Jesus’ followers didn’t know who He really was or what His suffering, death, and Resurrection really meant. In fact, their faith, much like ours, was something that grew slowly, through a process of revelation and moments of discovery.
Despite the fact that we know the story, we, too, can be slow in recognizing the person and presence of Jesus in our lives today. How often, when we are struggling, do we feel alone? How often, when life seems unbearable, do we wonder if God is even there?
Yet, our faith tells us that God is with us at all times, just as the LORD was standing with Mary Magdalene at the empty tomb as she mourned His “absence.”
Let us pray we may be ever-aware of God’s abiding presence in our hearts and in our lives so that, like Mary Magdalene, we may hear the voice of Jesus call to us and bring us to a full awareness of His presence and His love.+

Monday Apr 13, 2020
Homily for Easter Monday
Monday Apr 13, 2020
Monday Apr 13, 2020
It has been said that the truth has a way of bringing out the stuff that people are really made of. Such is the case in our gospel passage this morning as we see two groups of people, each with a different reaction, as they discover the empty tomb.
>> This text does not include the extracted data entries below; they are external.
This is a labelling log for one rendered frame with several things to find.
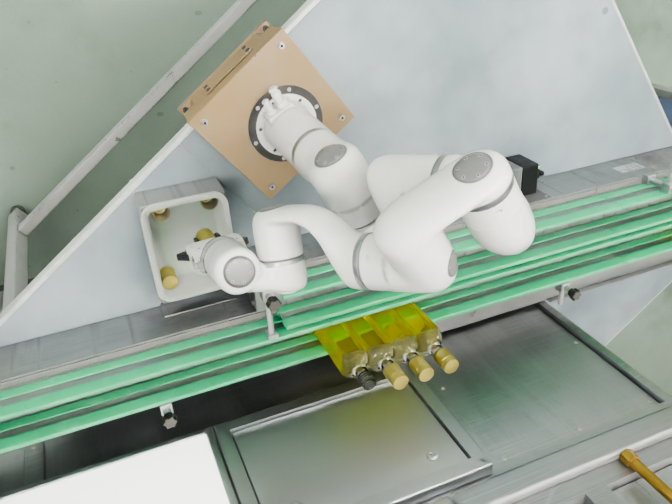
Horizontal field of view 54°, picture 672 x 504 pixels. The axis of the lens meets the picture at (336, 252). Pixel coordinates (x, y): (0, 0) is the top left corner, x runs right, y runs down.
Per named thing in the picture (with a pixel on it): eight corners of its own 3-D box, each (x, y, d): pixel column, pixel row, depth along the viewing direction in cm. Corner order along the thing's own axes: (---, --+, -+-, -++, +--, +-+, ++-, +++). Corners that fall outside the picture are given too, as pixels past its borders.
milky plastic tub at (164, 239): (153, 286, 144) (160, 305, 137) (132, 192, 134) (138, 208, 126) (230, 266, 150) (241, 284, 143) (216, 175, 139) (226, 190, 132)
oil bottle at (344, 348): (310, 329, 150) (347, 385, 133) (308, 309, 148) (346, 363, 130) (333, 323, 152) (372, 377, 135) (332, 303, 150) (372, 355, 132)
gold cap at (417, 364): (410, 372, 135) (420, 385, 131) (407, 359, 133) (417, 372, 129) (425, 365, 136) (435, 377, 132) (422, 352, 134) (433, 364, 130)
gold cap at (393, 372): (383, 379, 133) (393, 392, 129) (383, 365, 131) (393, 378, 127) (399, 374, 134) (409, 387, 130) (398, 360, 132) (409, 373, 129)
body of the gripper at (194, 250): (199, 287, 111) (190, 274, 121) (257, 272, 114) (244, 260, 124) (189, 245, 109) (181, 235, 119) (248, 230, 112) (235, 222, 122)
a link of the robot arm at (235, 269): (306, 234, 103) (315, 293, 105) (288, 226, 112) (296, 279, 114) (211, 254, 98) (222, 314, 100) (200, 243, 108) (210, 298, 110)
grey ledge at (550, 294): (373, 328, 171) (393, 352, 161) (372, 300, 166) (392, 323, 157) (655, 245, 200) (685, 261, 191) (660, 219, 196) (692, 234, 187)
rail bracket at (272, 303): (255, 320, 143) (273, 352, 133) (246, 253, 135) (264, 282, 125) (268, 317, 144) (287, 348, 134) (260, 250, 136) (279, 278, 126)
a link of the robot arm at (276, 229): (390, 280, 100) (283, 275, 112) (380, 197, 97) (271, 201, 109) (362, 298, 93) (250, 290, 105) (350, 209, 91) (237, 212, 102)
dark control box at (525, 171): (490, 188, 170) (510, 199, 163) (492, 158, 166) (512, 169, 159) (517, 181, 172) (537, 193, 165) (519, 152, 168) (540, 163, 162)
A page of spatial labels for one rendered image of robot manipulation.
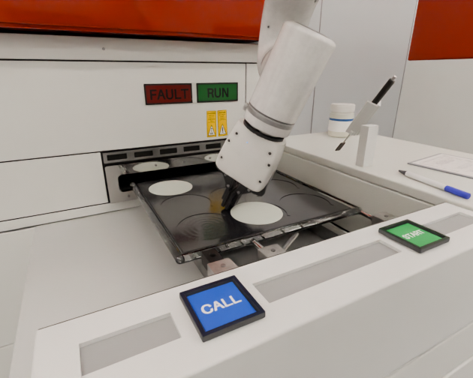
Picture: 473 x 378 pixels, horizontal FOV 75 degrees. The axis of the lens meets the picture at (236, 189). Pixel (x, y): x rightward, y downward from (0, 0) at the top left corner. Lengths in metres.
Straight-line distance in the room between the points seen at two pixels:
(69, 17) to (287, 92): 0.44
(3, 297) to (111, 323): 0.66
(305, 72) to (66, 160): 0.55
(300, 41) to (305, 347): 0.37
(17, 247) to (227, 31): 0.69
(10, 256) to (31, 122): 0.31
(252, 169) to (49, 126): 0.45
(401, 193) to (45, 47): 0.74
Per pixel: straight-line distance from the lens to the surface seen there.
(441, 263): 0.41
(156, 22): 0.75
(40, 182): 0.81
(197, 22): 0.78
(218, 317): 0.27
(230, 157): 0.55
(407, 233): 0.44
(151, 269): 0.59
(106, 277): 0.60
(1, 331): 1.00
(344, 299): 0.31
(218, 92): 0.85
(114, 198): 0.82
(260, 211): 0.59
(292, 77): 0.48
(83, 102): 0.78
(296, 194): 0.69
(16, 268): 0.90
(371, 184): 0.66
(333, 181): 0.73
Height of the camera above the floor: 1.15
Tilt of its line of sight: 21 degrees down
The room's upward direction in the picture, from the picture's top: straight up
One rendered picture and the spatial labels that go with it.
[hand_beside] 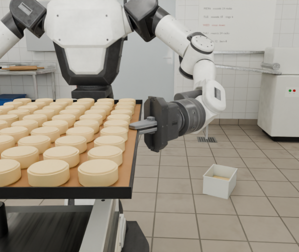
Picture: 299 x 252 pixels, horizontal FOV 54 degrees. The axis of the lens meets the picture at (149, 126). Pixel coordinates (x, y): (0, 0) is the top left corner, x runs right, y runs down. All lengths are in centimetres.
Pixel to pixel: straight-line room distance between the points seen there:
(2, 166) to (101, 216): 18
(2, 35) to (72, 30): 26
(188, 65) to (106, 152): 61
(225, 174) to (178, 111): 208
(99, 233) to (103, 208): 7
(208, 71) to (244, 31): 386
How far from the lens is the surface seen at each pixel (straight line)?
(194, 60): 96
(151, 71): 467
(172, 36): 104
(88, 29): 106
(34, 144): 49
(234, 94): 478
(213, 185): 248
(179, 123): 68
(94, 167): 37
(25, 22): 117
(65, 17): 108
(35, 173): 38
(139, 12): 109
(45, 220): 63
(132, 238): 170
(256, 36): 479
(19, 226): 63
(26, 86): 521
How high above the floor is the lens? 116
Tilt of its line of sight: 15 degrees down
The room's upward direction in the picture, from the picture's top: straight up
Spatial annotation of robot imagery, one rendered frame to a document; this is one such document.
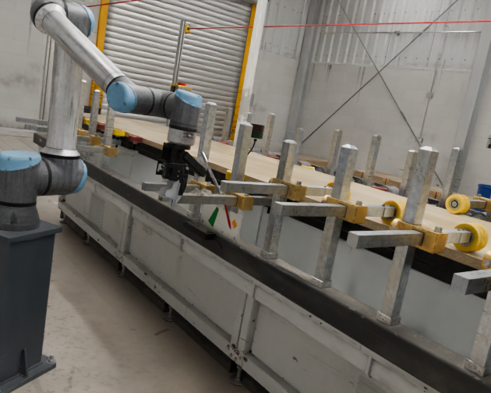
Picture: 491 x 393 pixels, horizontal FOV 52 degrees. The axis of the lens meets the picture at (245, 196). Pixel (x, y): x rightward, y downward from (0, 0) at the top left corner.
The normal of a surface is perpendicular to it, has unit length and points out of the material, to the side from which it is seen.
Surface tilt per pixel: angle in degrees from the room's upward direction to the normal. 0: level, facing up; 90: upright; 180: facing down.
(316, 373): 90
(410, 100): 90
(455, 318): 90
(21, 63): 90
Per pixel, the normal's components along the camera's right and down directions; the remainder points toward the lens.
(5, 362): 0.90, 0.23
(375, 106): -0.79, -0.03
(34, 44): 0.58, 0.25
Mary Magdalene and “the other Mary” saw that the tomb was empty; they saw the Truth of the Resurrection — Jesus Himself — and, although fearful, they went off to proclaim the Truth with joy in their hearts.
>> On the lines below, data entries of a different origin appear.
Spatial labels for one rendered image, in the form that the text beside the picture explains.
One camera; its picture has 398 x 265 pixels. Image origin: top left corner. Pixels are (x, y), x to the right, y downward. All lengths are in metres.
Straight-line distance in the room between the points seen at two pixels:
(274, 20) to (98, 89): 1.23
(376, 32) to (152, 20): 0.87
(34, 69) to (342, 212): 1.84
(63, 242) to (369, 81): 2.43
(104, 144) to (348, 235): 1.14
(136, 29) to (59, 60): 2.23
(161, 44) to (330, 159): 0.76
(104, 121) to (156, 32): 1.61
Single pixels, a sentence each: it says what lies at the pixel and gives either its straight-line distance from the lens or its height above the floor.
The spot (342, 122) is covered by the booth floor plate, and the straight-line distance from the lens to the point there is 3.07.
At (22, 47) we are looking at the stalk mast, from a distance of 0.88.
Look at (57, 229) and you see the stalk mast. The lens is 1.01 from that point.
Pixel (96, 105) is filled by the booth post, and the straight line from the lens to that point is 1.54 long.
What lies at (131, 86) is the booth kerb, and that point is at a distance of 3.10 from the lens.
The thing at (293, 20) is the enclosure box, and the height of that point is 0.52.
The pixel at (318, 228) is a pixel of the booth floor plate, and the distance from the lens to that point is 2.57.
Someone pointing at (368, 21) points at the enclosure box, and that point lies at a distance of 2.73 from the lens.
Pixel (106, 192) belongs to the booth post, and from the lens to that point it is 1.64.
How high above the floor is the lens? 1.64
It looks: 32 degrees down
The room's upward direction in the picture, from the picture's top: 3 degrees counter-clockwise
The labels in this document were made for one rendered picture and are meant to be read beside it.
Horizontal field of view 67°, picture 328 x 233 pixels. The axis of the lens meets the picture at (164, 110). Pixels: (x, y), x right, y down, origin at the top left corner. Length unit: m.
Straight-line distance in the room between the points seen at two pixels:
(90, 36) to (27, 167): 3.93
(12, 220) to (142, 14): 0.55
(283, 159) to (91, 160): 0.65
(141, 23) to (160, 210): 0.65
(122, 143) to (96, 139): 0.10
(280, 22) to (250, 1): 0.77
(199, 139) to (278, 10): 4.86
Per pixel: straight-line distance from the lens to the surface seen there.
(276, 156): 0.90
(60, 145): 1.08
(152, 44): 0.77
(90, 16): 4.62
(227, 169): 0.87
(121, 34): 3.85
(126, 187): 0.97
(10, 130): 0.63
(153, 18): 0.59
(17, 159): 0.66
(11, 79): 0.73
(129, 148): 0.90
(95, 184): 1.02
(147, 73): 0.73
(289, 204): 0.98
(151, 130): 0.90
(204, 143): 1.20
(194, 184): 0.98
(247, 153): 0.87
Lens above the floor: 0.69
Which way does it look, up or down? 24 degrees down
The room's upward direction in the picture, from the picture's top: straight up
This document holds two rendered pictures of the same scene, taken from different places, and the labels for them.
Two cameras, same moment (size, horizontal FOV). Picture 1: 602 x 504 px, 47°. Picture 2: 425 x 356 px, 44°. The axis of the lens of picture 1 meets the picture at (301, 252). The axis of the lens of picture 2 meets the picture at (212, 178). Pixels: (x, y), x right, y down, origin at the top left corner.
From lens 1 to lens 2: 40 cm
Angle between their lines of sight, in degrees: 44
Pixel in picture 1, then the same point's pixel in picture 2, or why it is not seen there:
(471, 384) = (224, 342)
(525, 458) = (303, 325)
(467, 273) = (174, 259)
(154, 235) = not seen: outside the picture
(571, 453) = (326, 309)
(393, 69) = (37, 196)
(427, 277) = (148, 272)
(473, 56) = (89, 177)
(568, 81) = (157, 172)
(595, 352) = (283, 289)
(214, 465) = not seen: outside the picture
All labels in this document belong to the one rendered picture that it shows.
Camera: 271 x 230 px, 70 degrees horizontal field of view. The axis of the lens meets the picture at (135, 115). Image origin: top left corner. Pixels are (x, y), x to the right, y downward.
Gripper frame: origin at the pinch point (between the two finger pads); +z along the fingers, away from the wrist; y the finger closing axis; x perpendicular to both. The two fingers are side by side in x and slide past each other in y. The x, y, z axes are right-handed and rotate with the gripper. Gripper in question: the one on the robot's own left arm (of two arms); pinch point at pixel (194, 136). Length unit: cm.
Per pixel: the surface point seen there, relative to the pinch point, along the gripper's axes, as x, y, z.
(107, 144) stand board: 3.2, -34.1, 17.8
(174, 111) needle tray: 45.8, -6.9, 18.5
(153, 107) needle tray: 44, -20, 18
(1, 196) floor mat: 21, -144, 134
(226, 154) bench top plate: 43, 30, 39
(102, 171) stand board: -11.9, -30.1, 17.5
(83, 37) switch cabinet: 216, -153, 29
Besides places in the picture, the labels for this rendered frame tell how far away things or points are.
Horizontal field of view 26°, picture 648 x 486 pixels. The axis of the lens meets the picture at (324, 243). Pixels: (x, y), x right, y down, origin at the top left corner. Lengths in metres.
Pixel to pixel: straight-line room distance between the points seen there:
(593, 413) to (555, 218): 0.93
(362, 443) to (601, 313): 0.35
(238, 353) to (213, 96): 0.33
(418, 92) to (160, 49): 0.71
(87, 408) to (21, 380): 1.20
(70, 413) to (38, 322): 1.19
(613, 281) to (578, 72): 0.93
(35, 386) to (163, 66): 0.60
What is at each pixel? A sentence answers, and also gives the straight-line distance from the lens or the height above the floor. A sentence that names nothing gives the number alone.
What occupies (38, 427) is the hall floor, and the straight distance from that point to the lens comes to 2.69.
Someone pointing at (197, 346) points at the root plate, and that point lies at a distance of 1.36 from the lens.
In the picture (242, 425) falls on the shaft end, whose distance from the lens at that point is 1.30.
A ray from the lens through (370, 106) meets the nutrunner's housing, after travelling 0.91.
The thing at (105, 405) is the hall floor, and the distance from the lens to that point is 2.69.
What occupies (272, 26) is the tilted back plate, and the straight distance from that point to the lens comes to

The soldiers saw the empty tomb, went to report it to the chief priests and the elders, conjured up a lie with them, and then went on to live their lives in fear that the truth would be exposed: both the Truth of the Resurrection and the truth of their deceit.
As long as we have something to lose, whether it is our social standing, our reputation, our security, our investments, our pride, then we will have difficulty with the Truth. But the Easter greeting of the Risen Christ always assures us that He knows how we feel, and He knows what we truly need.
The Risen LORD wants to calm our hearts with these four words: "Do not be afraid," so that we, too, can proclaim the Truth. The Truth, who is the Risen LORD, will set us free. So, let us not be afraid, Jesus will be with us to conquer all of our fears.+

Sunday Apr 12, 2020
Homily for Easter Sunday
Sunday Apr 12, 2020
Sunday Apr 12, 2020
On December 6, 1875, the German ship SS Deutschland sank in the North Sea, at Kentish Knock off the coast of England. Among the 157 passengers who died were 5 Franciscan sisters who were traveling to Missouri to begin teaching. The young nuns sacrificed their lives so that others could be rescued. According to one account, the sisters stayed below deck as the ship sank. As the water began rising around them, they were heard praying, "O Christ, O Christ, come quickly!"
The Jesuit poet Gerard Manley Hopkins was deeply moved by the story and he wrote a poem about it entitled The Wreck of the Deutschland, which he dedicated to the five sisters. He saw in their deaths a parallel to the suffering of Christ. Hopkins concludes the poem saying, “Let Him easter in us, be a dayspring to the dimness of us ...”
As used in the poem, the word "easter" is a nautical term meaning to steer a ship toward the east, into the light.
"Let Him easter in us."
Easter as a verb, not simply the name of this great holy day and this holy season that we begin today, not simply the mystery of God's immeasurable redeeming love, but Easter as something we think, as something we feel, as something we do.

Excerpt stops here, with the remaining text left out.